O Órgão Especial do Tribunal de Justiça da Paraíba (TJPB) concedeu parcialmente, nesta quarta-feira (2), pedido apresentado pela Federação Paraibana de Tiro Prático (FPBTP) relacionado a duas emendas impositivas destinadas à entidade por indicação do deputado federal Cabo Gilberto (PL).
O colegiado determinou que o Governo da Paraíba, no prazo de 30 dias a contar da intimação, edite e publique um decreto de reprogramação orçamentária referente às emendas parlamentares individuais impositivas federais, observando os valores efetivamente creditados pela União, que chegam a quase R$ 2 milhões.

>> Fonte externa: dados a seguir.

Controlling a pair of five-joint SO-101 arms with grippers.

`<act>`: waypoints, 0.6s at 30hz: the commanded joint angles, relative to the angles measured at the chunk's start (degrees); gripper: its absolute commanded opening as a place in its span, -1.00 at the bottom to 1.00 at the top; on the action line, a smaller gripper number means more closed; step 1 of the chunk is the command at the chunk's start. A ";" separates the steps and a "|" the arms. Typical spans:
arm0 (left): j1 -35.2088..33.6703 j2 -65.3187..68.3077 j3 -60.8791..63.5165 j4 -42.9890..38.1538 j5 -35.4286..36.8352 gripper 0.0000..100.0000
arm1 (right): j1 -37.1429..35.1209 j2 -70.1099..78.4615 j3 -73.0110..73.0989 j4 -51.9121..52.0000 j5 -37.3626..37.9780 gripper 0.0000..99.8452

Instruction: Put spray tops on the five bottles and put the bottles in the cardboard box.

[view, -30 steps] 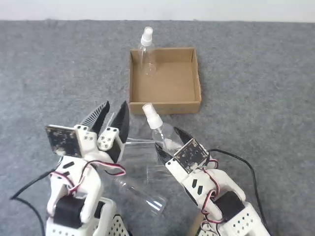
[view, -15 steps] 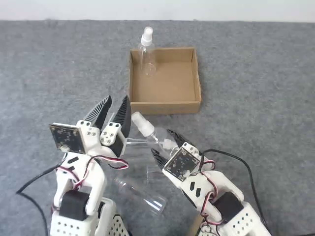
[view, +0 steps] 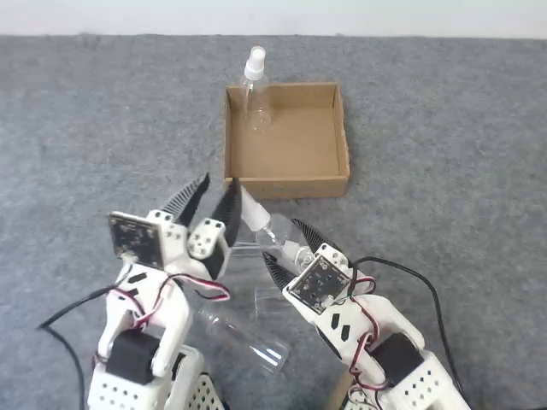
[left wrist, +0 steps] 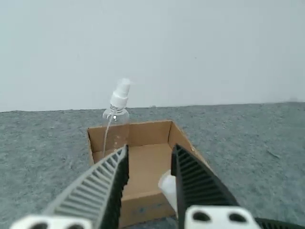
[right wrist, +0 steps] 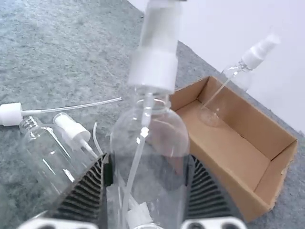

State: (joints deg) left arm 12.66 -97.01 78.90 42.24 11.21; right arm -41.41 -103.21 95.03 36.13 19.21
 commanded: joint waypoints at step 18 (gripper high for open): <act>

Por maioria, prevaleceu a divergência apresentada pelo desembargador Leandro dos Santos, que decidiu que o repasse dos recursos à Federação não seja imediato. Conforme o voto dele, após a publicação do decreto, a administração estadual deverá cumprir as etapas seguintes previstas para a execução dos valores.
As emendas haviam sido questionadas na Justiça pelo Estado, sob o argumento de que não atenderiam ao interesse público e beneficiariam apenas cerca de 150 pessoas vinculadas à entidade.
Julgamento teve mudanças de entendimento
O processo começou a ser analisado pelo Órgão Especial na sessão de 8 de julho. Na ocasião, o relator, desembargador Joás de Brito Pereira Filho, votou pela denegação da segurança. O desembargador Leandro dos Santos pediu vista.
O julgamento foi retomado em 19 de agosto, quando Leandro dos Santos apresentou voto divergente e defendeu a concessão parcial do mandado de segurança. Na mesma sessão ele foi acompanhado pelos desembargadores Wolfram da Cunha Ramos e José Ricardo Porto. Na sequência, a desembargadora Fátima Maranhão pediu vista dos autos.
Nesta quarta-feira, Fátima Bezerra apresentou voto acompanhando a divergência de Leandro dos Santos para liberar as emendas.
O relator, Joás de Brito Pereira Filho, também mudou o entendimento inicial e passou a votar pela concessão parcial da segurança. Ele acompanhou, contudo, a fundamentação apresentada pelo desembargador Francisco Seráphico da Nóbrega, que é diferente da tese adotada por Leandro dos Santos.